DIRECTIONS: Print every entry, word for word, and skip the images.

(Dataset excerpts)
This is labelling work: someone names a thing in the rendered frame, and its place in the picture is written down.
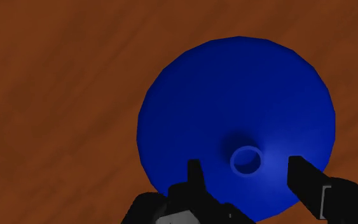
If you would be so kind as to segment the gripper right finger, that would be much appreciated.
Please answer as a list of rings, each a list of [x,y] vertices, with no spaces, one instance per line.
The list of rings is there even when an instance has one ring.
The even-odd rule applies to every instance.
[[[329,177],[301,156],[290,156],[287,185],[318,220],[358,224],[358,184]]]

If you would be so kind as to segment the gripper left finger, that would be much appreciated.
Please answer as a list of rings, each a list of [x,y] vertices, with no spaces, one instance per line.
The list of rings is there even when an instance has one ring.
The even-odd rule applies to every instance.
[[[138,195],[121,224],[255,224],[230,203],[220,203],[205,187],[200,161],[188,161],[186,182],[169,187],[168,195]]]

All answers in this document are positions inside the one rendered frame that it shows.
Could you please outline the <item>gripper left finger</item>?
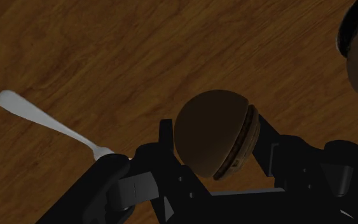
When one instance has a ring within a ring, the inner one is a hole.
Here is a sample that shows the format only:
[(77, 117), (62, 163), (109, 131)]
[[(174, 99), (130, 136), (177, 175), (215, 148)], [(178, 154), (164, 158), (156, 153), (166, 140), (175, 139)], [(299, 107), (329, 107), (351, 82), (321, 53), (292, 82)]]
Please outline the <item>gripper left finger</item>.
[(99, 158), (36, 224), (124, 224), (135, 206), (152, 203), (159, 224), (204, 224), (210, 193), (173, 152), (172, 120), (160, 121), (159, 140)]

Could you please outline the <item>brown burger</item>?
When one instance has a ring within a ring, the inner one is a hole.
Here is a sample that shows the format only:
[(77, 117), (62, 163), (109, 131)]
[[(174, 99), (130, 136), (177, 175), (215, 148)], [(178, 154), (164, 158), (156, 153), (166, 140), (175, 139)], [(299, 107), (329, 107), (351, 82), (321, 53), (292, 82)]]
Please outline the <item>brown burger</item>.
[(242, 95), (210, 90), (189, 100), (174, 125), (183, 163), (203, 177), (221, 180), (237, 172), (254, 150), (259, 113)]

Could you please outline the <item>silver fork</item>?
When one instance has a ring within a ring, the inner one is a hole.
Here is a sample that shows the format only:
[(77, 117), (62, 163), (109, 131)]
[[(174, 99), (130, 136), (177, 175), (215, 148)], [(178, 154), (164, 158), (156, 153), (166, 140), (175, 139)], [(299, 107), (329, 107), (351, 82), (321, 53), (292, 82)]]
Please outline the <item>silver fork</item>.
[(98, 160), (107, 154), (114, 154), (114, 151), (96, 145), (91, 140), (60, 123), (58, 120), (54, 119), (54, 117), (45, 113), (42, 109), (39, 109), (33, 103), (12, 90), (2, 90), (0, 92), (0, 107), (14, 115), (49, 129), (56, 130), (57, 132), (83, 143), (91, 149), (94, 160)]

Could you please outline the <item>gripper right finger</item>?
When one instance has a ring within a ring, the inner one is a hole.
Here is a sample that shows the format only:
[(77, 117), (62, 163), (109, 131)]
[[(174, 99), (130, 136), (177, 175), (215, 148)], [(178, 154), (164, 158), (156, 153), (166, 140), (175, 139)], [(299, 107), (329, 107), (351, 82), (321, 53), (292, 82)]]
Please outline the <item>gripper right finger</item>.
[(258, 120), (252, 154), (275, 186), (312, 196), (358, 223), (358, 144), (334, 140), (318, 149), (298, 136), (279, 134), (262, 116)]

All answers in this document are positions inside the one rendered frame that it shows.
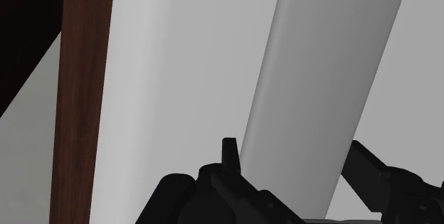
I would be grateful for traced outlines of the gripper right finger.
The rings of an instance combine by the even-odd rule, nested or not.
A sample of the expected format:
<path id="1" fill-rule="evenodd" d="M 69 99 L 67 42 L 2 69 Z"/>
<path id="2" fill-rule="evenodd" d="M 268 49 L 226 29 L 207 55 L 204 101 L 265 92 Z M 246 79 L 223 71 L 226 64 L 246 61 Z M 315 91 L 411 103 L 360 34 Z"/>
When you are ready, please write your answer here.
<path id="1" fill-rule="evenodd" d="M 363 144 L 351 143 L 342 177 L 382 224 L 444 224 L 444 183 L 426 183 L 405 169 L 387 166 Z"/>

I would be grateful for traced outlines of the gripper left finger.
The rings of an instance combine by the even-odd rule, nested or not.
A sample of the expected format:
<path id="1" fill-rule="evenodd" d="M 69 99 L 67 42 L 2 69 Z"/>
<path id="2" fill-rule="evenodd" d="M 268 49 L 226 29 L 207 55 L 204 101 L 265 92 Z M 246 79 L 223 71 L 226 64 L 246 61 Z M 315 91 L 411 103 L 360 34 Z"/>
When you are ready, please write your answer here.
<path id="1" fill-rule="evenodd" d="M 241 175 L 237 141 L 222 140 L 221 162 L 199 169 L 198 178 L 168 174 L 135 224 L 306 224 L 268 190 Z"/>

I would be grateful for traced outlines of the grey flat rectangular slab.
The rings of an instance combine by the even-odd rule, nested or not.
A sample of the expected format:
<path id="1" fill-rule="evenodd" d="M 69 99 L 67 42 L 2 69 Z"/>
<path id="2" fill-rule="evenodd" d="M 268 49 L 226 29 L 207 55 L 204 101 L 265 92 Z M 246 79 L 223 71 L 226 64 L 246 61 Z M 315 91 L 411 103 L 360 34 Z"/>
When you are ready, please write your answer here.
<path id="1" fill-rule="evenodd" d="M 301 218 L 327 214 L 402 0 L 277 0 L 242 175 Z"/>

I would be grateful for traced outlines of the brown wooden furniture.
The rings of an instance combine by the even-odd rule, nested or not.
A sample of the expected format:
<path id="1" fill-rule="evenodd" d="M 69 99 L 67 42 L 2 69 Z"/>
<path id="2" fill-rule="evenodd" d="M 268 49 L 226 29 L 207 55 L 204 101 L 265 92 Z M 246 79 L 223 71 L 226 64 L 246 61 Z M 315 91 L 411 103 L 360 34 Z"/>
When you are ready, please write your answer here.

TASK RESPONSE:
This is labelling work: someone names a thing in the rendered frame, and its place in the picture is written down.
If you would be so kind as to segment the gripper right finger, that would be much appreciated.
Please answer as a list of rings, each a list of [x,y] vertices, with no spaces, one instance per line.
The list of rings is there even when an instance has one ring.
The even-odd rule applies to every instance.
[[[329,177],[301,156],[290,156],[287,185],[318,220],[358,224],[358,184]]]

If you would be so kind as to segment the gripper left finger, that would be much appreciated.
Please answer as a list of rings, each a list of [x,y] vertices, with no spaces, one instance per line.
The list of rings is there even when an instance has one ring.
The even-odd rule applies to every instance.
[[[138,195],[121,224],[255,224],[230,203],[220,203],[205,187],[200,161],[188,161],[186,182],[169,187],[168,195]]]

All answers in this document are positions inside the one rendered frame that it shows.
Could you please outline the <item>gripper left finger</item>?
When one instance has a ring within a ring, the inner one is a hole.
Here is a sample that shows the format only:
[(77, 117), (62, 163), (109, 131)]
[[(174, 99), (130, 136), (177, 175), (215, 148)], [(178, 154), (164, 158), (156, 153), (166, 140), (175, 139)], [(299, 107), (329, 107), (351, 82), (321, 53), (292, 82)]]
Please outline the <item>gripper left finger</item>.
[(99, 158), (36, 224), (124, 224), (135, 206), (152, 203), (159, 224), (204, 224), (210, 193), (173, 152), (172, 120), (160, 121), (159, 140)]

Could you please outline the <item>brown burger</item>?
When one instance has a ring within a ring, the inner one is a hole.
Here is a sample that shows the format only:
[(77, 117), (62, 163), (109, 131)]
[[(174, 99), (130, 136), (177, 175), (215, 148)], [(178, 154), (164, 158), (156, 153), (166, 140), (175, 139)], [(299, 107), (329, 107), (351, 82), (321, 53), (292, 82)]]
Please outline the <item>brown burger</item>.
[(242, 95), (210, 90), (189, 100), (174, 125), (183, 163), (203, 177), (221, 180), (237, 172), (254, 150), (259, 113)]

Could you please outline the <item>silver fork</item>?
When one instance has a ring within a ring, the inner one is a hole.
Here is a sample that shows the format only:
[(77, 117), (62, 163), (109, 131)]
[[(174, 99), (130, 136), (177, 175), (215, 148)], [(178, 154), (164, 158), (156, 153), (166, 140), (175, 139)], [(299, 107), (329, 107), (351, 82), (321, 53), (292, 82)]]
Please outline the <item>silver fork</item>.
[(98, 160), (107, 154), (114, 154), (114, 151), (96, 145), (91, 140), (60, 123), (58, 120), (54, 119), (54, 117), (45, 113), (42, 109), (39, 109), (33, 103), (12, 90), (2, 90), (0, 92), (0, 107), (14, 115), (49, 129), (56, 130), (57, 132), (83, 143), (91, 149), (94, 160)]

Could you please outline the <item>gripper right finger</item>?
When one instance has a ring within a ring, the inner one is a hole.
Here is a sample that shows the format only:
[(77, 117), (62, 163), (109, 131)]
[[(174, 99), (130, 136), (177, 175), (215, 148)], [(178, 154), (164, 158), (156, 153), (166, 140), (175, 139)], [(299, 107), (329, 107), (351, 82), (321, 53), (292, 82)]]
Please outline the <item>gripper right finger</item>.
[(258, 120), (252, 154), (275, 186), (312, 196), (358, 223), (358, 144), (334, 140), (318, 149), (298, 136), (279, 134), (262, 116)]

All answers in this document are positions inside the one rendered frame that it shows.
I would be grateful for traced outlines of the gripper right finger.
The rings of an instance combine by the even-odd rule, nested or not.
A sample of the expected format:
<path id="1" fill-rule="evenodd" d="M 69 99 L 67 42 L 2 69 Z"/>
<path id="2" fill-rule="evenodd" d="M 268 49 L 226 29 L 207 55 L 204 101 L 265 92 Z M 246 79 L 223 71 L 226 64 L 246 61 Z M 315 91 L 411 103 L 360 34 Z"/>
When you are ready, please write your answer here.
<path id="1" fill-rule="evenodd" d="M 363 144 L 351 143 L 342 177 L 382 224 L 444 224 L 444 183 L 426 183 L 405 169 L 387 166 Z"/>

I would be grateful for traced outlines of the gripper left finger.
The rings of an instance combine by the even-odd rule, nested or not.
A sample of the expected format:
<path id="1" fill-rule="evenodd" d="M 69 99 L 67 42 L 2 69 Z"/>
<path id="2" fill-rule="evenodd" d="M 268 49 L 226 29 L 207 55 L 204 101 L 265 92 Z M 246 79 L 223 71 L 226 64 L 246 61 Z M 315 91 L 411 103 L 360 34 Z"/>
When you are ready, please write your answer here.
<path id="1" fill-rule="evenodd" d="M 241 175 L 237 141 L 222 140 L 221 162 L 199 169 L 198 178 L 168 174 L 135 224 L 306 224 L 268 190 Z"/>

I would be grateful for traced outlines of the grey flat rectangular slab.
The rings of an instance combine by the even-odd rule, nested or not.
A sample of the expected format:
<path id="1" fill-rule="evenodd" d="M 69 99 L 67 42 L 2 69 Z"/>
<path id="2" fill-rule="evenodd" d="M 268 49 L 226 29 L 207 55 L 204 101 L 265 92 Z M 246 79 L 223 71 L 226 64 L 246 61 Z M 315 91 L 411 103 L 360 34 Z"/>
When you are ready, please write your answer here.
<path id="1" fill-rule="evenodd" d="M 301 218 L 327 214 L 402 0 L 277 0 L 242 175 Z"/>

I would be grateful for traced outlines of the brown wooden furniture.
The rings of an instance combine by the even-odd rule, nested or not.
A sample of the expected format:
<path id="1" fill-rule="evenodd" d="M 69 99 L 67 42 L 2 69 Z"/>
<path id="2" fill-rule="evenodd" d="M 268 49 L 226 29 L 207 55 L 204 101 L 265 92 Z M 246 79 L 223 71 L 226 64 L 246 61 Z M 315 91 L 411 103 L 360 34 Z"/>
When you are ready, please write your answer here.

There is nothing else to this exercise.